Jacobs Ladder Africa

The End of the World As We Know It

Now, before you think this is one of those end-of-the-world pieces, it’s not. I invite you to come back for a second read because this one’s for hope, not fear.

I write this as a not-so-ordinary girl who found herself seated in a room at the 59th Climate Reality Leadership training right here in Nairobi. Yes, Nairobi. And yes, former U.S. Vice President Al Gore was there too. What? What?? What???

I was there too, because of grace.

Grace extended to me by my team at Jacob’s Ladder Africa, who gave me the space to show up fully as a storyteller and communicator, even as I sat in that room absorbing the weight of the climate crisis. I was surrounded by people doing the real work. People living it. Breathing it. Trying to change it. If I weren’t working at Jacob’s Ladder, maybe I wouldn’t have been there.

Maybe this story wouldn’t be told.

But here we are. And here I am.

I’m from Kiambu, raised between the quiet of the village and the rhythm of Nairobi. Always in between. Not fully one or the other. But even with all that uncertainty, one thing’s always been clear: I’ve felt the Earth speaking to me.

As a child, I heard it.

We planted trees at school during the Kibaki era; everywhere you looked, there were trees. And when it rained, it didn’t flood like it does now. The seasons made sense. Life, even when hard, felt ordered.

But today, the Earth isn’t whispering anymore.

She’s crying out.
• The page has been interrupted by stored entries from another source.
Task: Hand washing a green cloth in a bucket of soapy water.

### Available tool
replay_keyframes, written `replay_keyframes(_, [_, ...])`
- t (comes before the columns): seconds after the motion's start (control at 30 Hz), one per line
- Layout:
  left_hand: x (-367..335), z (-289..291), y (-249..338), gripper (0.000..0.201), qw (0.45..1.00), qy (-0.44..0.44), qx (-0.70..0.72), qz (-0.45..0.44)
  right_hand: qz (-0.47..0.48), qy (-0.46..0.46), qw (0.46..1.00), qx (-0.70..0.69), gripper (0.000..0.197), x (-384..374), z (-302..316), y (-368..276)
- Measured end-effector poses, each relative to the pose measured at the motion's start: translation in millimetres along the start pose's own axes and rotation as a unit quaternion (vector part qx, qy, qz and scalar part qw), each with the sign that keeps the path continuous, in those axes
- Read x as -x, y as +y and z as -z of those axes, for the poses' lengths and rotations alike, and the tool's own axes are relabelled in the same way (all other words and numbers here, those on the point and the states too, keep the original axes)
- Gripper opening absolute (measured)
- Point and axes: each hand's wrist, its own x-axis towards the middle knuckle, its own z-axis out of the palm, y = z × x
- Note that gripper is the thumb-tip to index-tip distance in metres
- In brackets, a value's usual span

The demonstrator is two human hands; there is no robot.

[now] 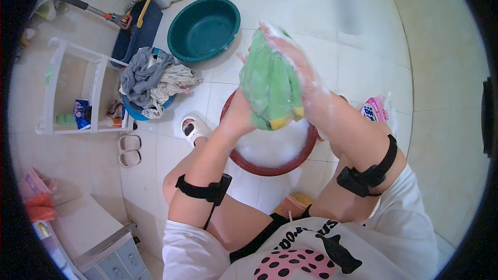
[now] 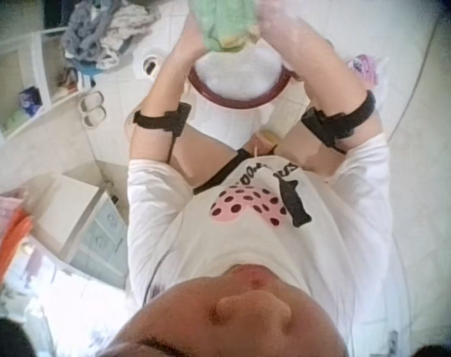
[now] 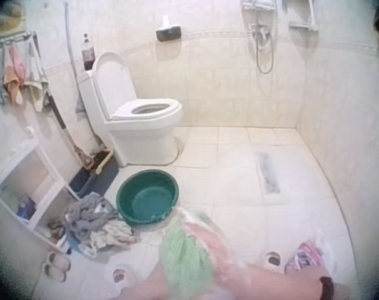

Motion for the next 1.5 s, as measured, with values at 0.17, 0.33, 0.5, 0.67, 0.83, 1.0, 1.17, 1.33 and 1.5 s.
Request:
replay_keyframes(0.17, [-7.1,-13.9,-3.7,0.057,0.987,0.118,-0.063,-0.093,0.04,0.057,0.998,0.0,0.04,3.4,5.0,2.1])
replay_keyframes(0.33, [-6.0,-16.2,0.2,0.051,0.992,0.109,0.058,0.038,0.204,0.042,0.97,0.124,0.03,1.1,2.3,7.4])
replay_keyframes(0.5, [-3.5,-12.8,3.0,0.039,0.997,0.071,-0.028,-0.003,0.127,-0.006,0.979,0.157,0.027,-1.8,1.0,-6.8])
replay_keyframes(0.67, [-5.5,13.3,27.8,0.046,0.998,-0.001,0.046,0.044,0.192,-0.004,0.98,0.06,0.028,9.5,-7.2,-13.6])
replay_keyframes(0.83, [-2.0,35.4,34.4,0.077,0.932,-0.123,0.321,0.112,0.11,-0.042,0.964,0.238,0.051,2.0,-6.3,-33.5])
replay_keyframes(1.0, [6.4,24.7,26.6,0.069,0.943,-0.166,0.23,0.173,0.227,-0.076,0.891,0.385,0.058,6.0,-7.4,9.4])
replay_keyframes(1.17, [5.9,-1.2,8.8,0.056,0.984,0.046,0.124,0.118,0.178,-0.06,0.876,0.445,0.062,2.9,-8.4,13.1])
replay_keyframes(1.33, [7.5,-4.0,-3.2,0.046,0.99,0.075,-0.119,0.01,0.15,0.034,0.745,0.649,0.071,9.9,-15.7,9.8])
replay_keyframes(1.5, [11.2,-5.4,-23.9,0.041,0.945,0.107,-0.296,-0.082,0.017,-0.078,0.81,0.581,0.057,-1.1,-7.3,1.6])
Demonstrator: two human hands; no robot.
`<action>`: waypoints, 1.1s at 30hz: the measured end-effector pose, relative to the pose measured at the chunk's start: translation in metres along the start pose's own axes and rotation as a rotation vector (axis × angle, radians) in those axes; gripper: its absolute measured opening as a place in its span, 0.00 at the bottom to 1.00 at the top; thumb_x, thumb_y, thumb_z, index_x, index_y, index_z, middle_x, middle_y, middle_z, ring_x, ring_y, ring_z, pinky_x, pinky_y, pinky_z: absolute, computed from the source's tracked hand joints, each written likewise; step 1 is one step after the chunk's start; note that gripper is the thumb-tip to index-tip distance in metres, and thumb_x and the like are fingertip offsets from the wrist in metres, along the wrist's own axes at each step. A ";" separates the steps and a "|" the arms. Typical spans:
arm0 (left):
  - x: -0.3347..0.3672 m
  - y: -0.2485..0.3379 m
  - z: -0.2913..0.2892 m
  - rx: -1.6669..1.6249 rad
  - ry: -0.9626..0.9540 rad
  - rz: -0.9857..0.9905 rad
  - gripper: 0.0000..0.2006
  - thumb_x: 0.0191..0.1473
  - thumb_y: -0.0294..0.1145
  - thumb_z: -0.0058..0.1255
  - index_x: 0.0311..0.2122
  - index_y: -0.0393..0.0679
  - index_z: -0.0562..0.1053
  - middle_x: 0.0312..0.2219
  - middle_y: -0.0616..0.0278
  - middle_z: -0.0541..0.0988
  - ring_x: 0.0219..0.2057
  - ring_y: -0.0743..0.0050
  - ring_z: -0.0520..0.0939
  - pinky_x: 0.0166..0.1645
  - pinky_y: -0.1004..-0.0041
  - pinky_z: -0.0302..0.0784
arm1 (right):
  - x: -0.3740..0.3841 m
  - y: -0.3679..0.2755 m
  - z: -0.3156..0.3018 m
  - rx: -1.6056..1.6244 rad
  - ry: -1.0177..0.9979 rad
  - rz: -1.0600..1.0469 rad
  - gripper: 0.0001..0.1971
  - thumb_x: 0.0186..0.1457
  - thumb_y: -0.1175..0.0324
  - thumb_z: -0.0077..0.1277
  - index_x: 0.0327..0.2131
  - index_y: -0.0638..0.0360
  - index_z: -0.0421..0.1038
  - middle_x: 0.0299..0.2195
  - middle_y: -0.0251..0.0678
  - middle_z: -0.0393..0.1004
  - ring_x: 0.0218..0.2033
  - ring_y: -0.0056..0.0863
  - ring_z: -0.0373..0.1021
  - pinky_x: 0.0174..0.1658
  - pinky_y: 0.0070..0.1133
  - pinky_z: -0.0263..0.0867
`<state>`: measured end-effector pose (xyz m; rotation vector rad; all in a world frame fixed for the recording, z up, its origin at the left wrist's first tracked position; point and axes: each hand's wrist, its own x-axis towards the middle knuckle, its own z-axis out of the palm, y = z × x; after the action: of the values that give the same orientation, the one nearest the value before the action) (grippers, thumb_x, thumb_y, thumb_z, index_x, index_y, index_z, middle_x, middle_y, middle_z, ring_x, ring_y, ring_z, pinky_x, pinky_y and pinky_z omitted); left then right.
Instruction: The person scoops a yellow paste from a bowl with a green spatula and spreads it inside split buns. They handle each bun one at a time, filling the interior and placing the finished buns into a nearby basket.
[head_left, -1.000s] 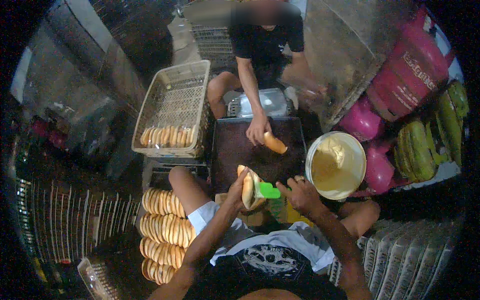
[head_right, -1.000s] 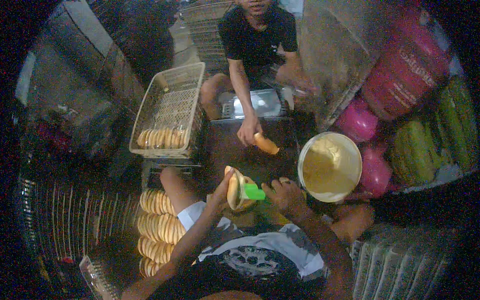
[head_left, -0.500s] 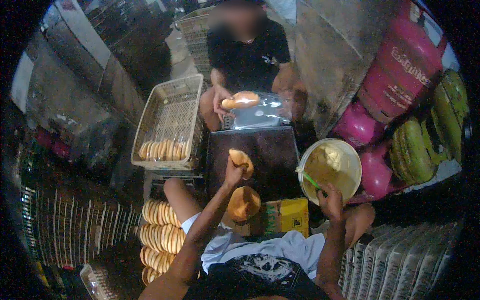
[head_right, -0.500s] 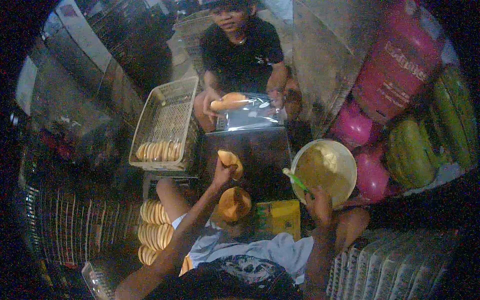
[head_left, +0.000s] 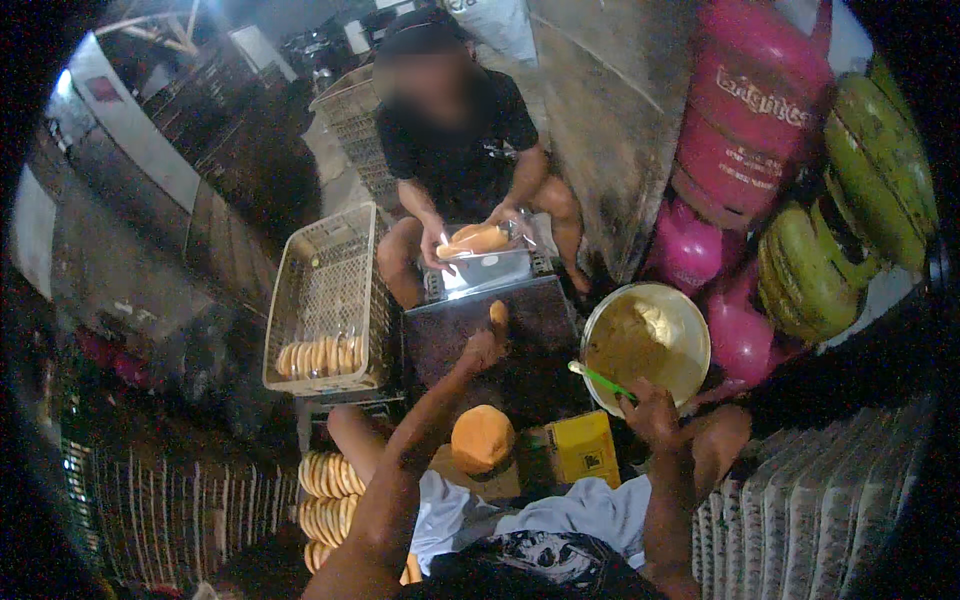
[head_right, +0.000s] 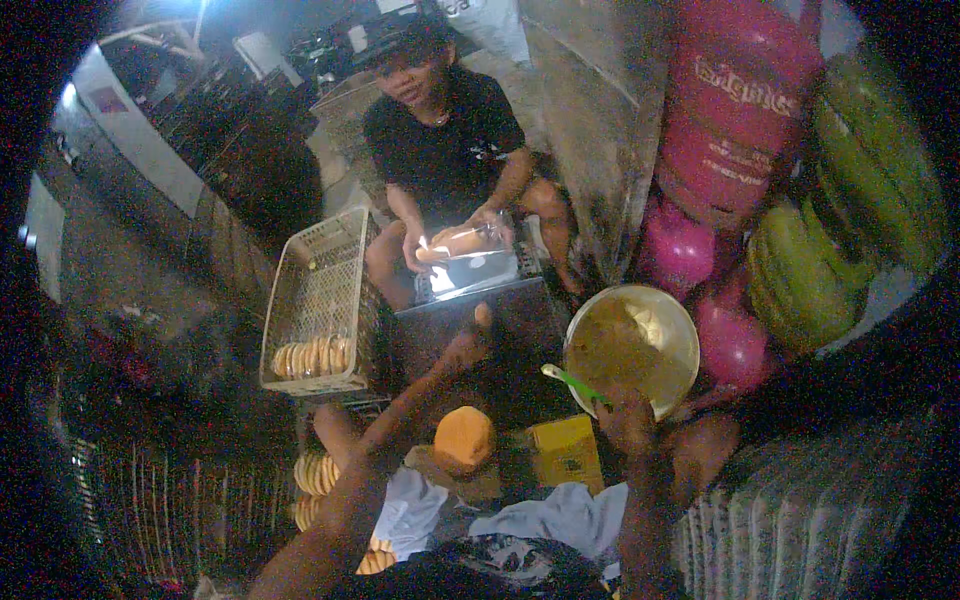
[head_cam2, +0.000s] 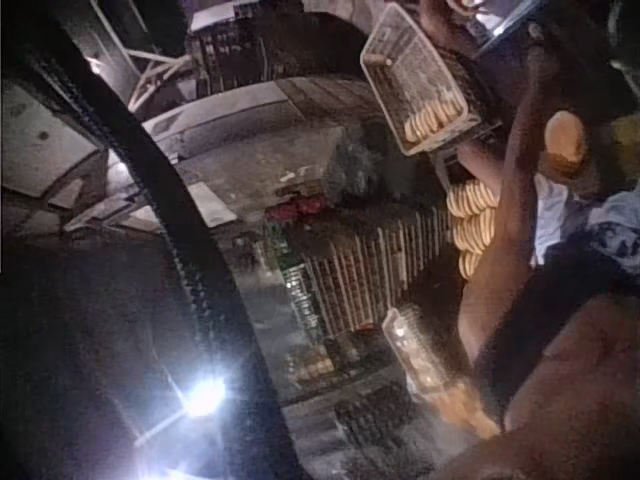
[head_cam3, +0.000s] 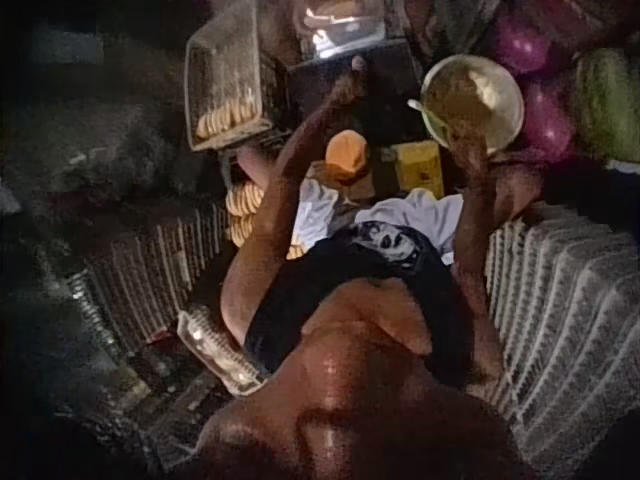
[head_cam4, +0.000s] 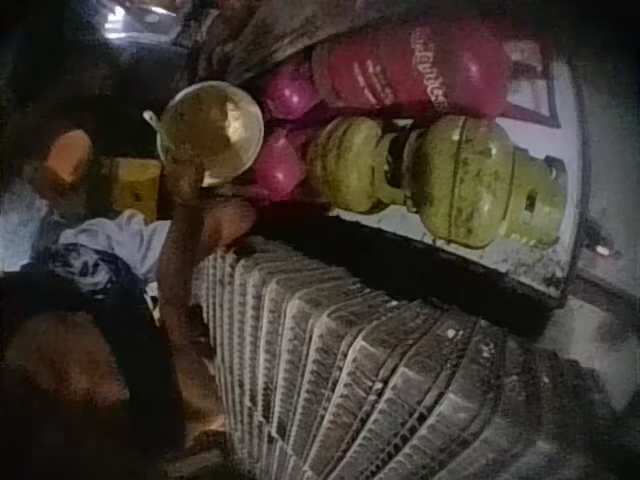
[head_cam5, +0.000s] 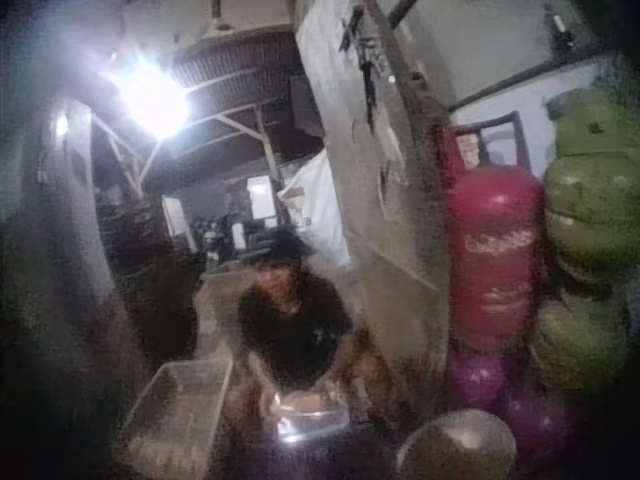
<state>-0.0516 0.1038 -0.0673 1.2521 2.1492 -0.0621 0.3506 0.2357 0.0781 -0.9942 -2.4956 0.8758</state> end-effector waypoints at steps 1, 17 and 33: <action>-0.004 -0.001 0.008 0.048 0.115 0.034 0.31 0.57 0.50 0.53 0.61 0.44 0.65 0.55 0.51 0.73 0.53 0.50 0.75 0.55 0.57 0.72 | 0.000 -0.003 -0.006 0.026 -0.037 0.064 0.15 0.53 0.60 0.59 0.42 0.56 0.80 0.39 0.48 0.80 0.42 0.50 0.76 0.48 0.41 0.71; -0.124 -0.022 0.137 0.435 0.302 0.097 0.42 0.51 0.55 0.59 0.67 0.50 0.56 0.55 0.42 0.68 0.55 0.34 0.71 0.53 0.41 0.72 | 0.153 0.063 -0.030 -0.575 -0.552 0.122 0.12 0.51 0.72 0.51 0.39 0.62 0.79 0.32 0.49 0.80 0.35 0.46 0.77 0.40 0.37 0.74; -0.213 0.074 0.051 -1.811 0.391 -0.110 0.26 0.65 0.57 0.41 0.56 0.46 0.68 0.44 0.61 0.77 0.47 0.69 0.77 0.53 0.68 0.74 | 0.158 0.177 0.076 -0.429 -0.917 0.286 0.11 0.50 0.74 0.54 0.38 0.61 0.79 0.28 0.43 0.80 0.30 0.36 0.77 0.36 0.32 0.73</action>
<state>0.1052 -0.0365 0.0281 0.0006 1.4638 1.7248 0.2916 0.4149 -0.0841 -1.3193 -3.4809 1.0780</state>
She’s roaring through the riverbeds, where the currents no longer flow like they used to. Where water fights the land. And when the rivers dry up, it’s not just water we lose, it’s entire ways of life.

What worries me more is what’s already shifting in the air. You see, Rivers aren’t just drying, they are warning us. Scientists are closely tracking how changing weather patterns and wind currents, some stretching from the Indian Ocean through Kenya’s eastern corridor to Lake Turkana, are showing signs of stress. These invisible systems, once stable, are shifting with every extended dry season and every storm that breaks instead of builds.

If this continues, the rains we count on may stop coming when we need them most.

By 2050, Easter may no longer mean the planting season. It may mean flooded fields one year, and dry, cracked soil the next. The rhythm so many lives depend on; farmers, herders, markets, may be completely thrown off. And that’s what breaks my heart.

Because we, in 2025, still have time. Still have choices. Still have tools, however imperfect to act! But those in 2050? They might not. They may not know what it’s like to smell the soil before the rain. They may never count seasons by the flowering of trees. They may not have rivers to fetch from, skies to trust, or memories of a planet that felt predictable. They may only inherit what we were too distracted, too divided, or too late to protect.

And that’s why this generation matters. That’s why GEN Z matters. We’re not just the future. We are the now. We are loud. We are present. We are building new systems, not asking to be included in old ones. We’re reclaiming agency, making green business cool, organizing online and offline, and connecting climate, justice, culture, and tech like never before.

But even bold voices need a launchpad.

That’s where organizations like Jacob’s Ladder Africa come in.

JLA isn’t just a workplace. It’s a platform. A mirror. A megaphone.

As a Pan-African non-governmental organization, Jacob’s Ladder Africa is advancing youth employment by growing innovators, supporting entrepreneurship, equipping youth with locally relevant skills for employment in green sectors, and grounding it all in actionable research that informs policy and challenges outdated narratives about green jobs.

Our mission is bold and urgent: activate 30 million jobs in the African green economy by 2033.

And if anyone can do it, it’s us. Not because we’re perfect. But because we’re awake. Because we know the clock is ticking, and we’re still in the window of possibility. This is why I do the work I do. This is why I write and nurture communities digitally, because storytelling can be a form of resistance. Because digital spaces can become sanctuaries of truth. Because if we don’t write our own story, someone else will write it for us, and they might get it wrong.

So no, this isn’t the end of the world. It’s the end of the world as we knew it. And thank God for that. Because that world didn’t serve us. What’s rising now?

It’s not easy. It’s not guaranteed. But it’s ours.

A world where green opportunity is not a privilege but a right. Where youth aren’t waiting to be empowered, we are  taking the lead. Where we don’t just adapt to the future, we shape it.

If you’ve read this far, then maybe, just maybe, you’re already part of that new world too.